# 1989 240sx starting probs



## Apollas (Oct 23, 2006)

Hello, I am new to this site and from what I have been reading I wonder if you guys would know how to fix my problems.

My uncle owns a 1989 240sx ka24e and it has been sitting in his driveway for 3 years without usage. He is donating his car to me and when I tried starting it, it would not start.

I started looking into the car for problems and I found such problems:

1. the taillights were on even when I turned off the car
2. (with the taillights disconnected from the fuse) the battery starts to drain sitting there
3. changed oil, spark plugs, new battery, 1/2 tank of fresh fuel but engine still wont start

I know these are probs are not very specific but if theres anything you guys can tell me to on how to fixing this then its greatly appreciated.


----------



## rogoman (Dec 16, 2004)

Ask your uncle if he messed around with the wiring. If so, what did he change.


----------



## Apollas (Oct 23, 2006)

All he said that he has done with the car before I got it were replacing spark plugs and cut the alarm wire since it annoyed the hell out of him. I asked him if there was a possible chance that he might have accidently cutted some other wire but he said that the car worked perfectly normal for 4 months before he just let it sat there.


----------



## sean58888 (Feb 8, 2005)

if you car is off the taillights are still on you might have some ignition key wiring short hcekc under the steering area for short.


----------



## Trippen (Feb 21, 2006)

Sounds like a science project.....I would start under the dash...Since this is were most after market alarms systems have Most of the connections and trace wires and remove or re enable the alarm and see what it does. The Alarm may be connected to the The lack of it starting...A cut off switch as it may be.


----------



## Apollas (Oct 23, 2006)

update

My uncle said that when he cut the alarm wire the car still worked for months until he stopped using it. So he said that it cant be the alarm wire was one of the prob.

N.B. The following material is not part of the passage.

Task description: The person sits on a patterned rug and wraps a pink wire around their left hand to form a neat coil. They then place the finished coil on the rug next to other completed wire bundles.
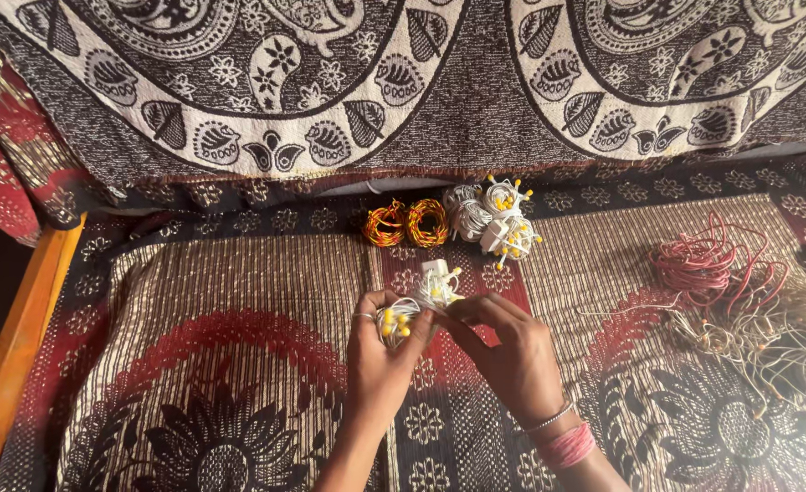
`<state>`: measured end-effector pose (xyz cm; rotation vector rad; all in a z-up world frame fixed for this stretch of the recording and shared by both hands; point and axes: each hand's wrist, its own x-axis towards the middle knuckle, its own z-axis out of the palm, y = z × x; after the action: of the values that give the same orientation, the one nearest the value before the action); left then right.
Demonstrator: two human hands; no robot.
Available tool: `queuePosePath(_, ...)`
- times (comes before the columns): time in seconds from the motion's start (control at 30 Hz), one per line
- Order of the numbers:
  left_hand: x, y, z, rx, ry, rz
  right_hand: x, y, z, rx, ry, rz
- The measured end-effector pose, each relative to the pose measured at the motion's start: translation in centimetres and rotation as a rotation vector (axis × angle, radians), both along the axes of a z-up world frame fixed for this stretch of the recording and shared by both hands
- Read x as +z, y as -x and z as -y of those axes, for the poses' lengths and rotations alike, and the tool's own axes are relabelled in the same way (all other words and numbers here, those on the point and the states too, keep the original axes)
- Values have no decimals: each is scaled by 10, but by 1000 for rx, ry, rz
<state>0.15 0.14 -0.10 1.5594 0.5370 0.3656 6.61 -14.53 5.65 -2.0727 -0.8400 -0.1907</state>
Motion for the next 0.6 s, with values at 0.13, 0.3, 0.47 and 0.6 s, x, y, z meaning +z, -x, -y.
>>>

Ill explain one of the prob that I am having in more detail...
When I first got the car the battery was dead (because it was sitting there for years) so I replaced the battery. So far the car was able to make door ajar noises (that annoying sound that tells you your door is opened) and the head/tail lights turns on. But when I turn off all the power and leave the car alone for about 2 hours the car drains the battery just sitting there. 

Anyone know why or what is the problem that would make the car do that?


----------



## rogoman (Dec 16, 2004)

Well, to start off with trouble-shooting, first you need to get an ohm meter; this could be be a multi-meter that's available at most auto parts stores, Sears, Kmart, Walmart.

Now disconnect the battery and the alternator wiring; unplug the ECM harness connector. Make sure the ignition switch is off; key out. At this point, you can start to check for any shorts between the + battery cable and the - battery cable with the meter. If you see a short indication on the meter, you'll need to systematically start disconnecting harness connectors to pin-point the short.


----------



## Trippen (Feb 21, 2006)

When the Battery is connected do the cables get hot.. Check your Battery cables near your starter for cuts or scrapes. Many times when you try to start a car over and over the current draw will make the wires hot and possibly melt the plastic covering causing a short. I would start there. Also Try another battery. Sometimes batteries will short between the plates internally causing you to have a less current and unexplained power draw.


----------



## Apollas (Oct 23, 2006)

@Trippen
I checked the covering and they seem fine. I also used 3 different batteries, they all had the same result. 

@rogoman
Ok I will see what I can do.

Thank you guys so far for helping me on this issue btw.


----------



## zellx2004 (Sep 30, 2004)

Do your brake lights stay on when you connect the battery?


----------



## ws6chicken (Oct 28, 2006)

Now, I don't know these engines too good but...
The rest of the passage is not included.